僕は、上の娘をニューヨーク・ホスピタル(病院)で生みました。あ、生んだのは、もちろんワイフですが、最終的には、僕も少し立っていられなくなったりしましたから、何だか「生みました」といってしまいたい感じがあるのです。「生もう」と決心をして病院にいってインタビューを受けながら、できるだけおかみさんにも、生まれてくる人にも大変でなくて、かつできるだけ自然に、できたらお産婆さんにもいてもらって、という具合に選択していったら、それはラマーズ法で子どもを生むことだ、ということになり、そして、この方法は、少なくとも僕達が受けたニューヨーク・ホスピタルのやつは大変哲学的で、ほとんど瞑想の練習のようで、面白くも楽しいものでした。
 娘が生まれて来て、へその緒でおかみさんとつながったまま彼女に抱かれて、初めての空気を泣きながらすっているときに、僕は、もうほとんど失神しそうだったので、ま、あまりたいしたことは言えないわけですが、やっぱし、子どもが生まれてくるときに、お父さんも一緒にいた方が良いと、僕は考えています。
 子どもがおかみさんとへその緒でつながって、かつ別々に動いているのを初めて見ると、まず、相当動揺しますが、今思えば、僕達が、地球という小さな星のうえに生かされている動物の一種なのだということが、突然に全部理解できて、何とも真剣に人間について考えてしまう。人間が人間に何かを伝えてゆくことについて、本当に真剣に考えてしまう。ついでに、この人たちがこれから生きて行く末を思って、我々の星の、ごく危うい様々なバランスのことなども考えてしまうということで、ただ見ているだけだったお父さんは、突然「生んだ」という実感を感じながら、立ちつくしていたのでした。

平成元年 6月24日

 「正直者であること」というのは、美術家であるための条件の一つであると誰かが言っているのですが、子どもたちとつきあうときも、これはとっても大切な必要条件であると、僕は思っています。良く考えると子どもとだけじゃないですけどね。この前、上の娘に新しいゴムナガを買いました。街の中の靴屋さんを回ったあげく、やっと一つ見つけて買ったのです。ちょっと長めのゆったりした、普通の形の黒いゴムナガ。前にはいていた黄色と青色のは妹へのお下がりになりました。これもなかなかステキな物だというのを妹も知っていたので彼女もニコニコです。
 普通に良い子どもの靴って、あんまりないんですよね。靴底がやたら薄くて、踵のホールドがまったくない。こういうのって、これで良いという、何か根拠のような物があって、それで全部こうなっているのかなぁ。 
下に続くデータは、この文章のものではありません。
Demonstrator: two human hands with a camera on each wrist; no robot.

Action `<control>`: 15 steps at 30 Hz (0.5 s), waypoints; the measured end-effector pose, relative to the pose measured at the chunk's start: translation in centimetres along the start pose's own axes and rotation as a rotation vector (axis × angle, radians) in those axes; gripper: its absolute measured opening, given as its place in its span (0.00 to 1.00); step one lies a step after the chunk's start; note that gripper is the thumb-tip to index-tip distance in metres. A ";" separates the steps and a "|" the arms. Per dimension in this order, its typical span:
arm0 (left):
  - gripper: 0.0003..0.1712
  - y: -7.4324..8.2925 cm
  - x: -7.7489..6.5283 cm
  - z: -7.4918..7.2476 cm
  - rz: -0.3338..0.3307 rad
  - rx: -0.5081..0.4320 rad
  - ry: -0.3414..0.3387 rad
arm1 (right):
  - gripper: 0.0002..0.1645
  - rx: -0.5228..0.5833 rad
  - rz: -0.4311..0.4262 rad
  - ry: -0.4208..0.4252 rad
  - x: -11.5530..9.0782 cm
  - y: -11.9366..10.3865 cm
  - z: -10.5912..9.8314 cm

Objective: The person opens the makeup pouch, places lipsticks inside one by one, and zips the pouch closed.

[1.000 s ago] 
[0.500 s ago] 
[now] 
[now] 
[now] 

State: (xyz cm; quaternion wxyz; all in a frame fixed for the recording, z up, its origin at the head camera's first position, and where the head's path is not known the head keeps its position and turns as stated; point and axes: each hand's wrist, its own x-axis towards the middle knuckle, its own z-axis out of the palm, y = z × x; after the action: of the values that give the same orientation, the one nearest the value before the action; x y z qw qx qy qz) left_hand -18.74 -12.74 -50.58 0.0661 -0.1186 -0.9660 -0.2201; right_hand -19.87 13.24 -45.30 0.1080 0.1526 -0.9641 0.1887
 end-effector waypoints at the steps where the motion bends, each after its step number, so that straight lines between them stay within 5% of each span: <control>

 僕は、自分の靴を買うときには、大変注意深く情報を集め、実物を見て、目的や使用状況を考え、値段について頭を悩まし、決心をし、それでも少しうろうろしてやっと買います。彼女らの靴を買うときも、ほとんど同じにしたいのですが、成長が早いので、コストについては僕の時より少し厳しい選択をせざるをえません。
本当に足と体に良い靴を選ぶとなると、ううむ、ちょっと高いんだよなぁ。正直者としてのお父さんは、心から悩んで、彼女らと真剣に相談するのでした。
 経済的な問題も含めて、子どもたちにきちんと説明をしてみると、彼らが、大人が思っているより遥かに真剣かつ柔軟に物を考えているのがわかります。そして、不公平でない説明があれば彼らは、きちんと納得をするのでした。ううむ、これも、別に、子どもと限った事ではないですねぇ。だいじょうぶなんでしょうか、僕達大人の間では・・・。